INSTRUCTIONS FOR THE TASK :: The full set of entries below needs to be written out exactly.

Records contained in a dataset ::
┏━━
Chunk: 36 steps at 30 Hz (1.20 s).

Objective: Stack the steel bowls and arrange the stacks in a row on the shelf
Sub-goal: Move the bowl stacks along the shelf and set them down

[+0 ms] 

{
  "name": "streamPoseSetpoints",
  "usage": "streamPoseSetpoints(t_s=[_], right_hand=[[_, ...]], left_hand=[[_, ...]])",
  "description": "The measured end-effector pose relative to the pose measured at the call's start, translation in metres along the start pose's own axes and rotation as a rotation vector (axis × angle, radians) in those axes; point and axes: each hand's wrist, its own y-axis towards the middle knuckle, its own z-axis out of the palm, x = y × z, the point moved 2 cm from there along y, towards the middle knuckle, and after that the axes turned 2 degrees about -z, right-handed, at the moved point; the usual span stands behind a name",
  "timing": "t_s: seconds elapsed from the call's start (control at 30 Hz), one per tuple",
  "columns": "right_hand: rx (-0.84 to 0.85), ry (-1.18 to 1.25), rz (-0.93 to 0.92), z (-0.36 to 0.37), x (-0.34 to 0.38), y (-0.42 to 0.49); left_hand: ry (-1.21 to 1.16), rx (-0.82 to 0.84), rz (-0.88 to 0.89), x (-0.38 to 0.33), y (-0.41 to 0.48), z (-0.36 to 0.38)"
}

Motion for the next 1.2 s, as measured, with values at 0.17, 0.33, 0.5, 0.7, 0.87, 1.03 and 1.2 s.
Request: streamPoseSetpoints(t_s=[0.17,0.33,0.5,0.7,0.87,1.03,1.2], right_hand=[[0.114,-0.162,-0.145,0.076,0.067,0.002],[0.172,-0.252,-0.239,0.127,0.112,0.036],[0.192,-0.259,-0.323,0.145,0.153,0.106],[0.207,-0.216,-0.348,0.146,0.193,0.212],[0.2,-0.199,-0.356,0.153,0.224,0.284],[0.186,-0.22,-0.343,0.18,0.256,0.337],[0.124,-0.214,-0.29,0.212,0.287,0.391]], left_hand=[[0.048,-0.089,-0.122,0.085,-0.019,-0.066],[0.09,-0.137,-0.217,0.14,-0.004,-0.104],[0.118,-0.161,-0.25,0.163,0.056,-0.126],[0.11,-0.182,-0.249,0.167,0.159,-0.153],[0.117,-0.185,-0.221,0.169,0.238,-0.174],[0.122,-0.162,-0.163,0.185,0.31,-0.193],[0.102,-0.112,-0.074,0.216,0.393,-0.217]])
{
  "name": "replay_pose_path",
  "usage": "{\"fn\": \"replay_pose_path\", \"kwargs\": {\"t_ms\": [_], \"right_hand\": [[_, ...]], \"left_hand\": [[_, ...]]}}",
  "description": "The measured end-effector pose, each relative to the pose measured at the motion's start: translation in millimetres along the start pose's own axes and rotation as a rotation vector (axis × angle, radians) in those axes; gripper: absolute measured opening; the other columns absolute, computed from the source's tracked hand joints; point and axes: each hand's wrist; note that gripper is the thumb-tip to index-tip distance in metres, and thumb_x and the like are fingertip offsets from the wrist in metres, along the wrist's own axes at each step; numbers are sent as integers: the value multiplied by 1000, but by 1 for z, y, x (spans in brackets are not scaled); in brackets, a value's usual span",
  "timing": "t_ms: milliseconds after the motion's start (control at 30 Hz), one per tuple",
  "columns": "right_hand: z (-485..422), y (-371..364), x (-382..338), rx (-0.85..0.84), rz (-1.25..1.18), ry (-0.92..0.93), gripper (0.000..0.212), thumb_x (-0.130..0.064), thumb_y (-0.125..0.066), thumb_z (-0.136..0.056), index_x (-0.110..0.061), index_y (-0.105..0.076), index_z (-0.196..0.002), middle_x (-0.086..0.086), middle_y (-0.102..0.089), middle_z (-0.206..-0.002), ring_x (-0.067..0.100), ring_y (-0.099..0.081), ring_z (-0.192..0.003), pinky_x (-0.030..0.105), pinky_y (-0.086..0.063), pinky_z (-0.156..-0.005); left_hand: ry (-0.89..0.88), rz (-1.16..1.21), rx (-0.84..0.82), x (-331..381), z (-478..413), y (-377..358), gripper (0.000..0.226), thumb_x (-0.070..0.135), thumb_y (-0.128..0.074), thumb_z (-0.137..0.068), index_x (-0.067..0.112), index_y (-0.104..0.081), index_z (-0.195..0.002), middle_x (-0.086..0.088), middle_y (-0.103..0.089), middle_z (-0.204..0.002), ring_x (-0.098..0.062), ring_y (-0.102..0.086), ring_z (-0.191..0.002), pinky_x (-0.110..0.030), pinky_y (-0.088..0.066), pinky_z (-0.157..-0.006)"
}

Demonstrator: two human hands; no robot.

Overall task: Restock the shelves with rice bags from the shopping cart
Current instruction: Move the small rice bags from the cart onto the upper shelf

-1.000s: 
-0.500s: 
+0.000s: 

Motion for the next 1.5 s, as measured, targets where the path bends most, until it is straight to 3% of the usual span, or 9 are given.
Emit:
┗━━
OUTPUT ::
Chunk: 36 steps at 30 Hz (1.20 s).

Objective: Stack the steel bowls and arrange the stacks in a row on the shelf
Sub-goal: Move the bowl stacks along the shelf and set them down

[+0 ms] 

{
  "name": "streamPoseSetpoints",
  "usage": "streamPoseSetpoints(t_s=[_], right_hand=[[_, ...]], left_hand=[[_, ...]])",
  "description": "The measured end-effector pose relative to the pose measured at the call's start, translation in metres along the start pose's own axes and rotation as a rotation vector (axis × angle, radians) in those axes; point and axes: each hand's wrist, its own y-axis towards the middle knuckle, its own z-axis out of the palm, x = y × z, the point moved 2 cm from there along y, towards the middle knuckle, and after that the axes turned 2 degrees about -z, right-handed, at the moved point; the usual span stands behind a name",
  "timing": "t_s: seconds elapsed from the call's start (control at 30 Hz), one per tuple",
  "columns": "right_hand: rx (-0.84 to 0.85), ry (-1.18 to 1.25), rz (-0.93 to 0.92), z (-0.36 to 0.37), x (-0.34 to 0.38), y (-0.42 to 0.49); left_hand: ry (-1.21 to 1.16), rx (-0.82 to 0.84), rz (-0.88 to 0.89), x (-0.38 to 0.33), y (-0.41 to 0.48), z (-0.36 to 0.38)"
}

Motion for the next 1.2 s, as measured, with values at 0.17, 0.33, 0.5, 0.7, 0.87, 1.03 and 1.2 s.
Request: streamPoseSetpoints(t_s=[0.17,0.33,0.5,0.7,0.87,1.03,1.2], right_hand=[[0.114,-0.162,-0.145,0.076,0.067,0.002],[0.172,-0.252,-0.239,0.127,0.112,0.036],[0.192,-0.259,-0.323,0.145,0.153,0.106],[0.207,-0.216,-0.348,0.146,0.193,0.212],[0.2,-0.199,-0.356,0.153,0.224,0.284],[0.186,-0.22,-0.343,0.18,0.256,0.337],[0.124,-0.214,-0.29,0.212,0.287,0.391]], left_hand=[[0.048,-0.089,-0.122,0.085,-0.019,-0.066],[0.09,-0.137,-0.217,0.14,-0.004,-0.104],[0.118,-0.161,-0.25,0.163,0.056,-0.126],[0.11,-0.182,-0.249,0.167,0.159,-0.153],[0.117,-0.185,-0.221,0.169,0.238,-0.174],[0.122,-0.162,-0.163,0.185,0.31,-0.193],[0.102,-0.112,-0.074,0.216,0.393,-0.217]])
{
  "name": "replay_pose_path",
  "usage": "{\"fn\": \"replay_pose_path\", \"kwargs\": {\"t_ms\": [_], \"right_hand\": [[_, ...]], \"left_hand\": [[_, ...]]}}",
  "description": "The measured end-effector pose, each relative to the pose measured at the motion's start: translation in millimetres along the start pose's own axes and rotation as a rotation vector (axis × angle, radians) in those axes; gripper: absolute measured opening; the other columns absolute, computed from the source's tracked hand joints; point and axes: each hand's wrist; note that gripper is the thumb-tip to index-tip distance in metres, and thumb_x and the like are fingertip offsets from the wrist in metres, along the wrist's own axes at each step; numbers are sent as integers: the value multiplied by 1000, but by 1 for z, y, x (spans in brackets are not scaled); in brackets, a value's usual span",
  "timing": "t_ms: milliseconds after the motion's start (control at 30 Hz), one per tuple",
  "columns": "right_hand: z (-485..422), y (-371..364), x (-382..338), rx (-0.85..0.84), rz (-1.25..1.18), ry (-0.92..0.93), gripper (0.000..0.212), thumb_x (-0.130..0.064), thumb_y (-0.125..0.066), thumb_z (-0.136..0.056), index_x (-0.110..0.061), index_y (-0.105..0.076), index_z (-0.196..0.002), middle_x (-0.086..0.086), middle_y (-0.102..0.089), middle_z (-0.206..-0.002), ring_x (-0.067..0.100), ring_y (-0.099..0.081), ring_z (-0.192..0.003), pinky_x (-0.030..0.105), pinky_y (-0.086..0.063), pinky_z (-0.156..-0.005); left_hand: ry (-0.89..0.88), rz (-1.16..1.21), rx (-0.84..0.82), x (-331..381), z (-478..413), y (-377..358), gripper (0.000..0.226), thumb_x (-0.070..0.135), thumb_y (-0.128..0.074), thumb_z (-0.137..0.068), index_x (-0.067..0.112), index_y (-0.104..0.081), index_z (-0.195..0.002), middle_x (-0.086..0.088), middle_y (-0.103..0.089), middle_z (-0.204..0.002), ring_x (-0.098..0.062), ring_y (-0.102..0.086), ring_z (-0.191..0.002), pinky_x (-0.110..0.030), pinky_y (-0.088..0.066), pinky_z (-0.157..-0.006)"
}

Demonstrator: two human hands; no robot.

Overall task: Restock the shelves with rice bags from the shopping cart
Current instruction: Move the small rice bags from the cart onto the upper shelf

-1.000s: 
-0.500s: 
+0.000s: 

Motion for the next 1.5 s, as measured, targets where the path bends most, until it is straight to 3% of the usual span, or 9 are given.
Emit:

No further answer is needed.